The 1936–37 Gauliga Bayern was the fourth season of the league, one of the 16 Gauligas in Germany at the time. It was the first tier of the football league system in Bavaria (German:Bayern) from 1933 to 1945.

For 1. FC Nürnberg it was the third of seven Gauliga championships the club would win in the era from 1933 to 1944. The club qualified for the 1937 German football championship, where it finished first in its group with Fortuna Düsseldorf, Waldhof Mannheim and VfR Köln and qualified for the semi-finals.
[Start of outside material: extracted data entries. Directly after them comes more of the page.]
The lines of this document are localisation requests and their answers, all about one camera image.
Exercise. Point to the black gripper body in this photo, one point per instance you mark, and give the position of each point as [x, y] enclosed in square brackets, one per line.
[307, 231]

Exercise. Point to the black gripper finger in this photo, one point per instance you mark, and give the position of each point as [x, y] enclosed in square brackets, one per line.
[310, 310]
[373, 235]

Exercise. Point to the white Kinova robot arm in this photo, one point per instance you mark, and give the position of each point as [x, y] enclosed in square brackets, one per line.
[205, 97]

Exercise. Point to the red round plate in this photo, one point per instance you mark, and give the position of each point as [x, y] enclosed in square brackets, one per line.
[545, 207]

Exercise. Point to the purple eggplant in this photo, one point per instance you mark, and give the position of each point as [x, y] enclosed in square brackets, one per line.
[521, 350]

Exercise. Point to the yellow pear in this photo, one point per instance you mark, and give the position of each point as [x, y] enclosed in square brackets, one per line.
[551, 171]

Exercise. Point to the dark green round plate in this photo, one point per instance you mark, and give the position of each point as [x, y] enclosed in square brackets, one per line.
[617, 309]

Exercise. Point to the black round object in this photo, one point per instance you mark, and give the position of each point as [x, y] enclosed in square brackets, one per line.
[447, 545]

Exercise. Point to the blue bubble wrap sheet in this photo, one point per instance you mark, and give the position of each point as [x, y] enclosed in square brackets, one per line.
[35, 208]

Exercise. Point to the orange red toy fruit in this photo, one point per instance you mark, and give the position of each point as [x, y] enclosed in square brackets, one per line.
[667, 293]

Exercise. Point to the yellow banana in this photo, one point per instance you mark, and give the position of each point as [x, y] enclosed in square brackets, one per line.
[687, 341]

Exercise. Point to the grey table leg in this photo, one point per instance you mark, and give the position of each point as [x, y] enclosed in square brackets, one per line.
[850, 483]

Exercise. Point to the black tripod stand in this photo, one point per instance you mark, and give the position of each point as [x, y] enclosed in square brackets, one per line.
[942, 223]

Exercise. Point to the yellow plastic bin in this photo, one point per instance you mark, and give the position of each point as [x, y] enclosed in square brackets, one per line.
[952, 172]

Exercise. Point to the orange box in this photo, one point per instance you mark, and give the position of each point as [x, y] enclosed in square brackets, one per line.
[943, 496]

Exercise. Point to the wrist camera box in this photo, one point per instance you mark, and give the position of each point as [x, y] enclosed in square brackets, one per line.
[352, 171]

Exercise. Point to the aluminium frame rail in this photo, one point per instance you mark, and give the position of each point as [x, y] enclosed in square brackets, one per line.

After overcoming Hamburger SV 3–2 Nürnberg advanced to the final where it lost 2–0 to FC Schalke 04.

In the third edition of the Tschammerpokal, now the DFB-Pokal, saw the Gauliga Bayern representatives knocked out early with the SpVgg Fürth achieving the best result, reaching the third round.

==Table==
The 1936–37 season saw two new clubs in the league, VfB Ingolstadt-Ringsee and VfB Coburg.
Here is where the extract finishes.